Part Number: BQ29700EVM-610
Other Parts Discussed in Thread: LMC555, CSD16301Q2

Hi,

I have bought the BQ29700EVM-610 dev board for developing a battery protection circuit. The battery I will be using later on is a 3.8v LiHV (4.35v fully charged). I plan to replace it with a BQ29702 most likely.

My main issue is that, when I connect a new battery, I must briefly pull up TP4 (DOUT) to battery Cell+ (TP1) to enable the output.

Is there a way of going about not needing to enable the output when a new battery is inserted?

One idea was to implement a LMC555 timer in one shot mode to enable to protection protection IC when a new cell is plugged in,it would paulse the output to trigger on and the safety features would still function like normal, the output would disable if any fault would occur as usual.

Same circuit as shown on page 2:
http://www.ti.com/lit/ug/sluuaz3/sluuaz3.pdf

http://www.ti.com/lit/ds/symlink/bq2970.pdf

Any suggestion to have the output enable automatically when a new cell is plugged in?

  • Hi Vismantas,

    The suggested method in the datasheet is to connect the charger to PACK+ and PACK- or to short V- to VSS to enable DOUT. See the note on the top of datasheet page 16: http://www.ti.com/lit/ds/symlink/bq2970.pdf

    Best regards,

    Matt

  • Hi Matt,

    Yes I did see these notes in the datasheet, but for my application there is no charger that will be implemented, (external charger will be used)The battery will be hot swappable, it would cause an inconvenience. Which is why I raised this question. Without a "charger input", or implementing a reset button that would short V- to VSS to enable DOUT, is there another way you could suggest to auto enable the output when a new sell is plugged in?
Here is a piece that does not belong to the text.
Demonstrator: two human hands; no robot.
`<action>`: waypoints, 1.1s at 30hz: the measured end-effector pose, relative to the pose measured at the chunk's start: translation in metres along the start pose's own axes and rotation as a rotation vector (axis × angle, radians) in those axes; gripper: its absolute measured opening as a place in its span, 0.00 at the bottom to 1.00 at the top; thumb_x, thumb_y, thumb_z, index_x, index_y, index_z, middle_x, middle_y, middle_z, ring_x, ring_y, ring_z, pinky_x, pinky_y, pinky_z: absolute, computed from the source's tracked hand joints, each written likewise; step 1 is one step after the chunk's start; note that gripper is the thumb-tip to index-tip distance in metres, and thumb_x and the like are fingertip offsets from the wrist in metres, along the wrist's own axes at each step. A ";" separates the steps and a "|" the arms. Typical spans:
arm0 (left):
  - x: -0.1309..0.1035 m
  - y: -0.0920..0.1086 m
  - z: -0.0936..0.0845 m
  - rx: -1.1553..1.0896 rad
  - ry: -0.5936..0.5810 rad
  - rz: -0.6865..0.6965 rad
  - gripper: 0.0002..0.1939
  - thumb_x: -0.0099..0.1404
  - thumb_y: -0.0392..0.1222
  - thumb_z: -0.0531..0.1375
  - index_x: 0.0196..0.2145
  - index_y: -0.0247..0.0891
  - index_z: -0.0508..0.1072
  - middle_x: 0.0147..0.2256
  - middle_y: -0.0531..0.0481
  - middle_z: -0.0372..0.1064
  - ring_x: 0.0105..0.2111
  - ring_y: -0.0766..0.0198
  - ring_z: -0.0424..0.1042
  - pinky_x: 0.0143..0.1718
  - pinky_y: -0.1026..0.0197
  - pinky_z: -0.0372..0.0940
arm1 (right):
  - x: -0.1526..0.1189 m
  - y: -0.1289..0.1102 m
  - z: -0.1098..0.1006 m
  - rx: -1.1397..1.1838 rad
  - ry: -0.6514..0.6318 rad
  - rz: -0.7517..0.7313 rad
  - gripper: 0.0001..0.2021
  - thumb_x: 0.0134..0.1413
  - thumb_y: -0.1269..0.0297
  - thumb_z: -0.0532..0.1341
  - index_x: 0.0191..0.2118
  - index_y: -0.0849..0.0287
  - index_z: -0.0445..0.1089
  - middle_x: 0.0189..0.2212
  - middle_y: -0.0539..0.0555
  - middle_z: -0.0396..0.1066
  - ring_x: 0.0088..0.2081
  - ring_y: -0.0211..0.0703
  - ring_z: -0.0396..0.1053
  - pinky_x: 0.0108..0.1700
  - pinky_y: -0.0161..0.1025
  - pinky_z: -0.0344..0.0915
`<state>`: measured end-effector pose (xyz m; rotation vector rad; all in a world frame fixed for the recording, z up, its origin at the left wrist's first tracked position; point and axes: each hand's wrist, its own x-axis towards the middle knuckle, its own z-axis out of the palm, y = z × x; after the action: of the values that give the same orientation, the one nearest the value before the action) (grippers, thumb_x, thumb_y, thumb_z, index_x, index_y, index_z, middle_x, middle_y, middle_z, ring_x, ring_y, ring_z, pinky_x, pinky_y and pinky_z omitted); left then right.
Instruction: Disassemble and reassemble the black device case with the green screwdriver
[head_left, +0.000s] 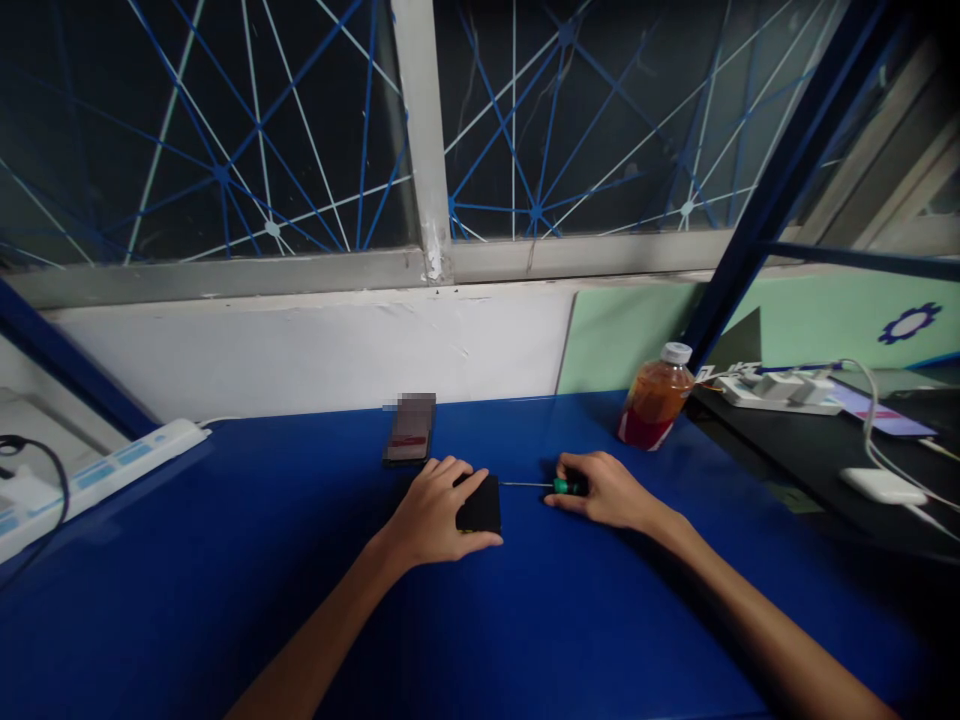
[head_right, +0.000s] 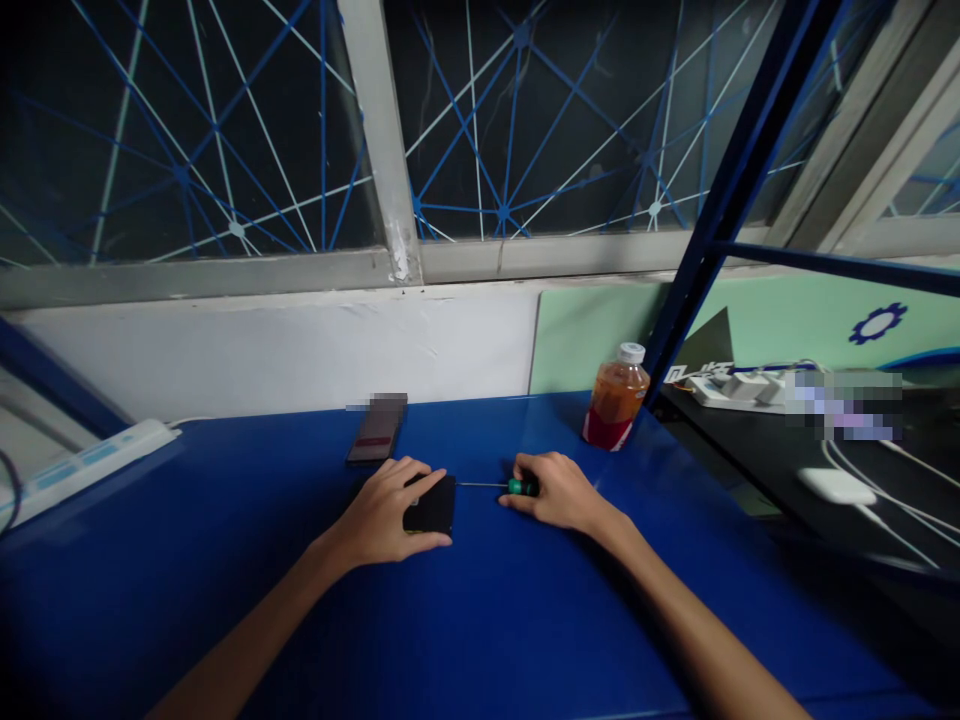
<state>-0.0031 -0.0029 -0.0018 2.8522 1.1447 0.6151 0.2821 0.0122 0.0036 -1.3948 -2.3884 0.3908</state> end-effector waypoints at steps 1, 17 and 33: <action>0.000 0.000 0.000 0.000 -0.003 -0.002 0.38 0.55 0.67 0.58 0.55 0.37 0.64 0.43 0.41 0.67 0.42 0.50 0.65 0.42 0.47 0.61 | -0.001 -0.002 -0.001 -0.012 0.008 -0.006 0.17 0.53 0.46 0.59 0.30 0.57 0.66 0.20 0.48 0.67 0.22 0.38 0.61 0.25 0.34 0.51; 0.001 0.000 0.000 0.011 -0.014 -0.006 0.39 0.55 0.67 0.58 0.55 0.37 0.64 0.43 0.40 0.67 0.42 0.50 0.65 0.42 0.47 0.61 | -0.002 0.000 -0.003 -0.052 0.012 0.019 0.18 0.49 0.44 0.62 0.32 0.55 0.63 0.19 0.46 0.66 0.22 0.39 0.63 0.25 0.34 0.50; 0.000 0.000 -0.001 -0.002 0.010 0.010 0.37 0.56 0.67 0.57 0.55 0.38 0.65 0.42 0.41 0.67 0.41 0.50 0.65 0.41 0.47 0.61 | 0.000 0.002 -0.006 -0.039 -0.004 -0.045 0.17 0.53 0.46 0.59 0.31 0.57 0.70 0.30 0.52 0.72 0.28 0.40 0.67 0.30 0.35 0.56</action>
<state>-0.0035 -0.0029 -0.0004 2.8584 1.1316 0.6315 0.2866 0.0137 0.0083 -1.3556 -2.4386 0.3367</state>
    My two implementation options that came to mind would be:

    Implement a LMC555 in one shot mode which would toggle and enable the output only once when a new cell is connected (and protection features will function as normal), the LMC555 would be very low current draw as well.

    Or implement a push button which would short V- to VSS to enable DOUT, which would be inconvenient for every single time a new cell is inserted... kind of clunky. 

    Any other thoughts of implementing a one time enable for the battery IC?


    Or is there another lipo protection chip that is similar just without this whole "short output to enable" on a new cell insert feature?

    Thanks,

  • Hi Vismantas,

    I checked with the designer for this device and he says either of the two ideas you mentioned should be effective. He had no better idea to offer. I don't know of another similar device that would remove this challenge.

    Best regards,

    Matt

  • Matt,

    If I wanted to increase the current limit, how would I go about that? (Say short 5 amps peak).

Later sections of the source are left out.